Exercise goal :: The answer is every line in the data below that contains the word "stays".

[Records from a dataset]
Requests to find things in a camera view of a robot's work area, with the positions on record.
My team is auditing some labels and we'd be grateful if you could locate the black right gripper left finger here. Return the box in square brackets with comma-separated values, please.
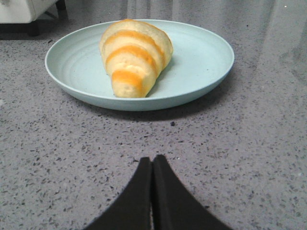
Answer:
[86, 157, 152, 230]

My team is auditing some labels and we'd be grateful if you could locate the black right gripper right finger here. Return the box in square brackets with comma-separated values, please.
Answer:
[152, 155, 230, 230]

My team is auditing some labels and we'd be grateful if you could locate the croissant bread roll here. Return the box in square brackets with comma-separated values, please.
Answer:
[99, 19, 173, 98]

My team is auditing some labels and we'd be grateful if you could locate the white toaster oven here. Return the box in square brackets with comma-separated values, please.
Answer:
[0, 0, 66, 36]

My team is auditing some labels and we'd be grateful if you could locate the light green plate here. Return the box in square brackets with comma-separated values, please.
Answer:
[45, 19, 235, 111]

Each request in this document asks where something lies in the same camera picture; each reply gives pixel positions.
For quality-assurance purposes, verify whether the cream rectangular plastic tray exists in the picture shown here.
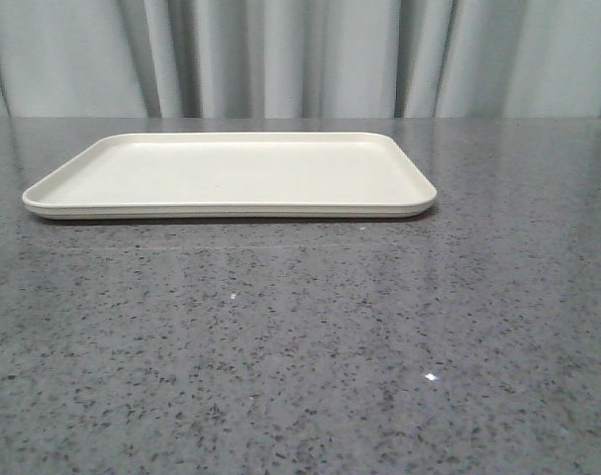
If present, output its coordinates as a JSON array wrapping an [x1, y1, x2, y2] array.
[[23, 132, 437, 220]]

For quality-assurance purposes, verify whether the pale green curtain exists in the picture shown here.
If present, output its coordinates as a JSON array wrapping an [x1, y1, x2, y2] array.
[[0, 1, 601, 119]]

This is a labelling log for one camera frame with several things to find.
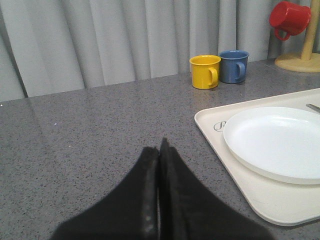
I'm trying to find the yellow enamel mug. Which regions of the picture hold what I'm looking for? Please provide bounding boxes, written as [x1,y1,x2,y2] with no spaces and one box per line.
[189,55,221,90]

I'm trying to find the wooden mug tree stand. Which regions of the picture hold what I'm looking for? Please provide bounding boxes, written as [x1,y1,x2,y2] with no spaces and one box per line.
[274,0,320,73]

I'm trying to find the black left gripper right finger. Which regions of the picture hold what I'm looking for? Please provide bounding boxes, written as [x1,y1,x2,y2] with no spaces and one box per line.
[159,138,273,240]

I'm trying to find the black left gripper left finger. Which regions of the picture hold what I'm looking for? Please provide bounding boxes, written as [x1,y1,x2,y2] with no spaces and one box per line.
[51,147,159,240]

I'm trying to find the silver metal fork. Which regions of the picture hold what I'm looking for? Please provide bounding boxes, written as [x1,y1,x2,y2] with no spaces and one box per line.
[306,103,320,113]

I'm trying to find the blue enamel mug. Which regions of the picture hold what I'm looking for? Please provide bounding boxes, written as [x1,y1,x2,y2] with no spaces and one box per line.
[218,50,250,84]

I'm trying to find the grey curtain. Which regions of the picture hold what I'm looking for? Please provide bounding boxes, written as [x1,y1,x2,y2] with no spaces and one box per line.
[0,0,305,101]

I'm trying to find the beige rabbit serving tray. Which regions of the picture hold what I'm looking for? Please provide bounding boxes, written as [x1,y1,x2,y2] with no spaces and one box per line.
[194,88,320,226]

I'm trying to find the white round plate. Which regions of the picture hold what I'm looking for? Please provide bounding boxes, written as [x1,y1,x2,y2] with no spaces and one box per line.
[223,107,320,185]

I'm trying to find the red enamel mug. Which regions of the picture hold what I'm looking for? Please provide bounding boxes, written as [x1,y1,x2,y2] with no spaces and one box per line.
[269,1,312,41]

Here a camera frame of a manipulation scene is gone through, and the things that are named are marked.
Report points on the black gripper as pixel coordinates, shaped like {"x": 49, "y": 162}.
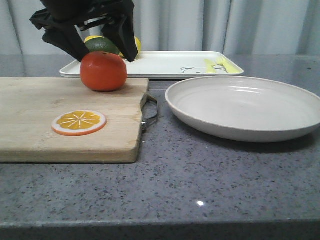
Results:
{"x": 60, "y": 18}

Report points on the orange mandarin fruit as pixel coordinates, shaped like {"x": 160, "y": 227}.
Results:
{"x": 103, "y": 71}

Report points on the white round plate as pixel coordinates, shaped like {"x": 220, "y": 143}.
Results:
{"x": 246, "y": 109}

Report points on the white rectangular tray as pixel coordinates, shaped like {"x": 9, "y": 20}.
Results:
{"x": 180, "y": 65}

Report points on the yellow lemon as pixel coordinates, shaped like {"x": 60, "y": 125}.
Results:
{"x": 138, "y": 46}
{"x": 92, "y": 37}

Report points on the green lime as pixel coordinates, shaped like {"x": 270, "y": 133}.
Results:
{"x": 102, "y": 44}

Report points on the orange slice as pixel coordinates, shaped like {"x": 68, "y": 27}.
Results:
{"x": 79, "y": 123}

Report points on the wooden cutting board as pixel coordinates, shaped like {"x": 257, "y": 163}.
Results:
{"x": 28, "y": 107}

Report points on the yellow plastic fork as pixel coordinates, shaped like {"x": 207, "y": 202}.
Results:
{"x": 222, "y": 61}

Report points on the grey curtain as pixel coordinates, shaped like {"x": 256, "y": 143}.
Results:
{"x": 231, "y": 27}

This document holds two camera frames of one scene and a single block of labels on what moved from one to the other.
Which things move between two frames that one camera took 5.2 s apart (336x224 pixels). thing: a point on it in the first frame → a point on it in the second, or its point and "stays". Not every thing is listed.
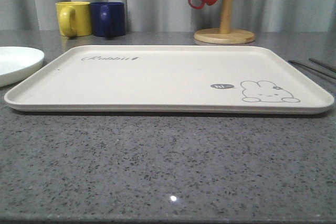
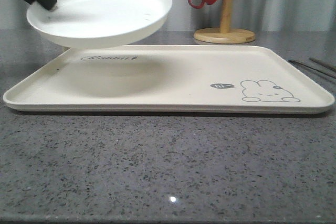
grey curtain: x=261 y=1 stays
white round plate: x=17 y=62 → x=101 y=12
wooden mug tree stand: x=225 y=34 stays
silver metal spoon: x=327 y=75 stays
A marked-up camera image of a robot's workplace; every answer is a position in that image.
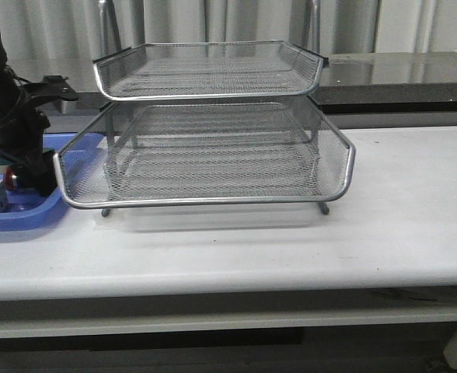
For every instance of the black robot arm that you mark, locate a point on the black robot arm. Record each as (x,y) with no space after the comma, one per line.
(22,126)

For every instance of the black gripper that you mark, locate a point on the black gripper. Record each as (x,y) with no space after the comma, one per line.
(22,126)

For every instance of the mesh tray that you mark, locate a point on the mesh tray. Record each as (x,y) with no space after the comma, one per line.
(254,151)
(208,71)

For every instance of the red emergency stop button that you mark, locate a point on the red emergency stop button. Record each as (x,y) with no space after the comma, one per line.
(9,179)

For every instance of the silver rack frame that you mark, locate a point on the silver rack frame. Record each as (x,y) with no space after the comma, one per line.
(109,30)

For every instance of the blue plastic tray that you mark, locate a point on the blue plastic tray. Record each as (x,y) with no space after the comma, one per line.
(27,209)

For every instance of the grey stone counter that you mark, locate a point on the grey stone counter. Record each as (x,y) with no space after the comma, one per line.
(356,91)

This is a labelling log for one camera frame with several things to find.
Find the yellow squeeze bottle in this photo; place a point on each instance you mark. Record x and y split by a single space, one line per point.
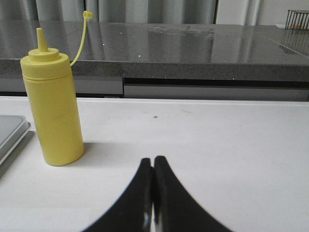
50 88

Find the grey stone counter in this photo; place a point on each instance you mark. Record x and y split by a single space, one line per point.
193 61

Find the wire rack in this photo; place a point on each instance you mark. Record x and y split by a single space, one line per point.
297 20

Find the silver digital kitchen scale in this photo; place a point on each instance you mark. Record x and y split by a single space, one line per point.
13 129

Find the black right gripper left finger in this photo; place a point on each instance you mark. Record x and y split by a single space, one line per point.
132 212

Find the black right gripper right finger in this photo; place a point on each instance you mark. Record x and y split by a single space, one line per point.
175 209

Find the grey curtain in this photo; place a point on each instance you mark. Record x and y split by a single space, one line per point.
242 12

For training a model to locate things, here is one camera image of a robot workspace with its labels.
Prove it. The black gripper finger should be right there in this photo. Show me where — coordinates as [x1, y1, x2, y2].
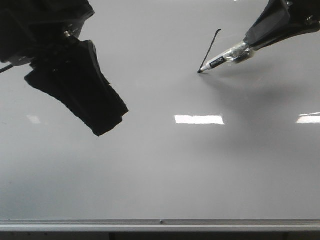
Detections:
[243, 0, 320, 50]

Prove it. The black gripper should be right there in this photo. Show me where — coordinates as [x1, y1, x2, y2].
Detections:
[0, 0, 129, 136]

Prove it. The white whiteboard surface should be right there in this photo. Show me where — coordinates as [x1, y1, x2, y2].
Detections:
[0, 0, 320, 220]

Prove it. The grey aluminium whiteboard frame rail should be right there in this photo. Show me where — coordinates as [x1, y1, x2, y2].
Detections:
[0, 219, 320, 233]

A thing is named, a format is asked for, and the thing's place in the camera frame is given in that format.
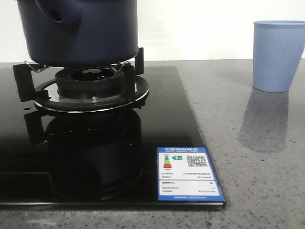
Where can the light blue ribbed cup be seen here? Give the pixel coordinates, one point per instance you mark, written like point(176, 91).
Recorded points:
point(277, 50)

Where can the dark blue cooking pot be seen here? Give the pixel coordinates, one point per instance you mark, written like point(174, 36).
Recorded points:
point(79, 33)

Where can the blue energy efficiency label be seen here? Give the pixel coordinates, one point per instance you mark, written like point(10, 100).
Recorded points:
point(186, 174)

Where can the black pot support grate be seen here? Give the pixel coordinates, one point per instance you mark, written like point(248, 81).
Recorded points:
point(46, 97)

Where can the black glass gas stove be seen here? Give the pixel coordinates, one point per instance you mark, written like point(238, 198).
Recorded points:
point(102, 161)

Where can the black round gas burner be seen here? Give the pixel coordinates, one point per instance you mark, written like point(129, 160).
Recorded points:
point(84, 84)

Written answer ::
Which things move between two frames that one camera took 5.2 s apart (336x224 pixels). thing: a point on it in the first frame → a point on it in the second, or its point and "stays". Not every thing is listed.
grey curtain: x=261 y=1 stays
wooden mug tree stand: x=225 y=34 stays
silver metal spoon: x=327 y=75 stays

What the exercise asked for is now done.